**TASK**
Look through the material below. Copy each line that contains the string "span".

------------------------------------------------

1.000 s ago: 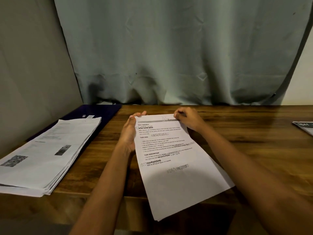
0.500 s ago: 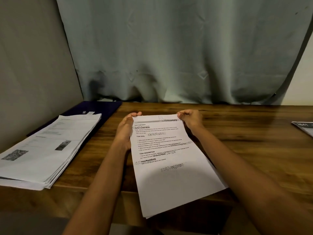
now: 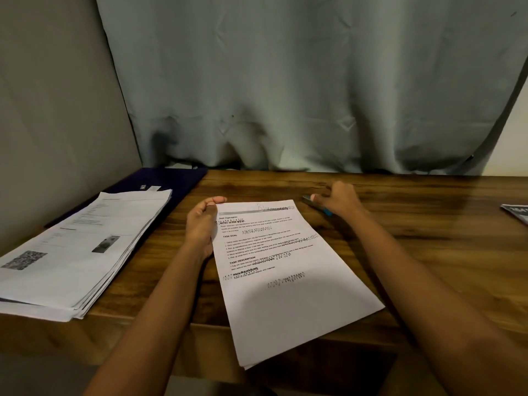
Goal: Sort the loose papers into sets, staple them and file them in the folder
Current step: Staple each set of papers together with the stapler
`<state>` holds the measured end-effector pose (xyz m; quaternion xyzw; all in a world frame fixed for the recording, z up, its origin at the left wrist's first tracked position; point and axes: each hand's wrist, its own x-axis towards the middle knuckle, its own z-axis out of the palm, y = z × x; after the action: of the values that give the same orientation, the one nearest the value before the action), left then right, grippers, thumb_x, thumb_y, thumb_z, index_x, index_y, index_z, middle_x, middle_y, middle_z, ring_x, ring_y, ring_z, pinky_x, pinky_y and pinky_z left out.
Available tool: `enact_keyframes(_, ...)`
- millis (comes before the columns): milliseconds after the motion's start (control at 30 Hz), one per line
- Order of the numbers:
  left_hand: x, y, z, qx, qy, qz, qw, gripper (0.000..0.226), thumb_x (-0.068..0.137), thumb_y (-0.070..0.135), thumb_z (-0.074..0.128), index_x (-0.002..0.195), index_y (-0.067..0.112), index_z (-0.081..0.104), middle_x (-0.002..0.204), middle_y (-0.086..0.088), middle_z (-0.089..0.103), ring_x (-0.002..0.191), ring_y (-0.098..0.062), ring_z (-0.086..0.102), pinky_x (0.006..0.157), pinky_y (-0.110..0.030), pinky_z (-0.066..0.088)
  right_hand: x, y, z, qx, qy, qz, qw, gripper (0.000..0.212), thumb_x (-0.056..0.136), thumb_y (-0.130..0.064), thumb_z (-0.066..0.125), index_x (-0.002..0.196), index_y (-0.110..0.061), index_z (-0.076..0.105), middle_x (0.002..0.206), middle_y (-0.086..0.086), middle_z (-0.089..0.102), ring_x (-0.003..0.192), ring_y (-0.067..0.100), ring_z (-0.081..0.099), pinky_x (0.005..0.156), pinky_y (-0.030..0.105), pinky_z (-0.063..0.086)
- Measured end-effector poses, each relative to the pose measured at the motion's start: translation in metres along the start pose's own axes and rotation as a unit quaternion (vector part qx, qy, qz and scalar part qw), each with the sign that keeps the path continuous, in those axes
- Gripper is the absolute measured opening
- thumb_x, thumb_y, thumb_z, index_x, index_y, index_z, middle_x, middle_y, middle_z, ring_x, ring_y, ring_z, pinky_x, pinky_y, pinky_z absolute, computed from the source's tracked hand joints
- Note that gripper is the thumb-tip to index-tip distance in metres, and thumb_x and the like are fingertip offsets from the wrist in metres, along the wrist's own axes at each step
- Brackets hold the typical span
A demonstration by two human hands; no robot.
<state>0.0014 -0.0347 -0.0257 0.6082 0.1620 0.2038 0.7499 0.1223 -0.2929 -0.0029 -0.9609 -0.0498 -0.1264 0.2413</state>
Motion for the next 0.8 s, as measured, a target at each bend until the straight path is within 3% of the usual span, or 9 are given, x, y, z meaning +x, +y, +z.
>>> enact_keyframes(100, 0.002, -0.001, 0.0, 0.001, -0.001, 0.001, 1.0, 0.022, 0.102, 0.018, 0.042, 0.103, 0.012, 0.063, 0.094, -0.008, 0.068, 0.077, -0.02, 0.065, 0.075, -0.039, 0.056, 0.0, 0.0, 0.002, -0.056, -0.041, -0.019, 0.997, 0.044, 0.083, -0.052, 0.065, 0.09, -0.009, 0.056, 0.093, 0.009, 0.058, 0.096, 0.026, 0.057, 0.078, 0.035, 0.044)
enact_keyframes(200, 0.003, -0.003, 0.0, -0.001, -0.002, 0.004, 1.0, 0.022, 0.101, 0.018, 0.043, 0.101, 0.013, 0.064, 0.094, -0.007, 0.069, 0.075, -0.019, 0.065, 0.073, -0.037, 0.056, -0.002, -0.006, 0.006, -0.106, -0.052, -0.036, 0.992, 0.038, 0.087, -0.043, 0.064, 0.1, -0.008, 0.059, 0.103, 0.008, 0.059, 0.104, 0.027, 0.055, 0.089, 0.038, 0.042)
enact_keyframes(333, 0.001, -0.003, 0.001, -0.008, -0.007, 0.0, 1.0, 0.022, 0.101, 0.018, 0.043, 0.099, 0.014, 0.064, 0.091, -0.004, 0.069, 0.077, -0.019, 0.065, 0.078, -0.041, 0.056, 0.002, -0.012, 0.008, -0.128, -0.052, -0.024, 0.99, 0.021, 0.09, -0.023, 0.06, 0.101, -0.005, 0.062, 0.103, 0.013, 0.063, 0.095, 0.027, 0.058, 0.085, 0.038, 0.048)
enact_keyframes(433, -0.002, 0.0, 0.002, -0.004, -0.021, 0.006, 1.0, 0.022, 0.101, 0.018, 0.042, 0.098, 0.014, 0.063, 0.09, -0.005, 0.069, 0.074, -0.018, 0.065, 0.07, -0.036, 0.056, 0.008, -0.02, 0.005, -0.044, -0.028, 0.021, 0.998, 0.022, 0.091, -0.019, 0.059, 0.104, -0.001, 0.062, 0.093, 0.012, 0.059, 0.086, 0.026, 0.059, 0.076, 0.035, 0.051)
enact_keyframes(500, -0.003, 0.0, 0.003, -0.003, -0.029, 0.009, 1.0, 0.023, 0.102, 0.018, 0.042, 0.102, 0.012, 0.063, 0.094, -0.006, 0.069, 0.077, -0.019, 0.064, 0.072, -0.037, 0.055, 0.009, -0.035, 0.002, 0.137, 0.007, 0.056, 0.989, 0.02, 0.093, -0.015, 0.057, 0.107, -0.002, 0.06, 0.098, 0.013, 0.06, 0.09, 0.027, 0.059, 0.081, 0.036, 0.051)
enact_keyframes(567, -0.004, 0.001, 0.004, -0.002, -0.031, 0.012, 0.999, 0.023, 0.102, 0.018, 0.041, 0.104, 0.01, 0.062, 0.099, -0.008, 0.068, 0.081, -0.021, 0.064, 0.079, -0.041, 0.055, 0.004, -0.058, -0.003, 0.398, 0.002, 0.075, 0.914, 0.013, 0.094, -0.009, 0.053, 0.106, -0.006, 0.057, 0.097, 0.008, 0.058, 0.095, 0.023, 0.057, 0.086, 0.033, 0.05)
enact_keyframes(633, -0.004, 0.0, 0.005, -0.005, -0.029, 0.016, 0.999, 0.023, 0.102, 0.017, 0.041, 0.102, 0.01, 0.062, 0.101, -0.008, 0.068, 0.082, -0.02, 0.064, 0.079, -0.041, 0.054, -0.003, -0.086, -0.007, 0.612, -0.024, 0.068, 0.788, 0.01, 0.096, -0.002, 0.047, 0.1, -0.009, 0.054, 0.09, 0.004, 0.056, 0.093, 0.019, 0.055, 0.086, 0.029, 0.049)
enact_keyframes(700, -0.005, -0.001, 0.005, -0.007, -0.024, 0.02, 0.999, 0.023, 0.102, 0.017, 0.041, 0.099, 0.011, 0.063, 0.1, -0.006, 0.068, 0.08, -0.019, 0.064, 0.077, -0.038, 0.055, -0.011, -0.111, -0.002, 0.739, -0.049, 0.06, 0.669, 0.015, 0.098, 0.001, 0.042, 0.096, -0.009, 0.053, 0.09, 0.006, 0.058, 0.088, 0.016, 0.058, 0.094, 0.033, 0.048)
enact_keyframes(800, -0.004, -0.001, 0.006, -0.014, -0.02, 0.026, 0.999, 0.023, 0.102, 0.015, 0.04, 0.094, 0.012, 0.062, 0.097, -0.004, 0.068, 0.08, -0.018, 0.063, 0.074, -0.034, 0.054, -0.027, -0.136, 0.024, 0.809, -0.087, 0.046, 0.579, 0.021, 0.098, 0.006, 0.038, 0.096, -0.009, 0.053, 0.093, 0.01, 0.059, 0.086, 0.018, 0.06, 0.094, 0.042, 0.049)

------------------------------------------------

**WRITTEN SOLUTION**
- Brackets hold the typical span
Motion for the next 0.8 s, as measured, a target at each bend until the straight path is within 3% of the usual span, or 9 are given, x, y, z meaning +x, +y, +z.

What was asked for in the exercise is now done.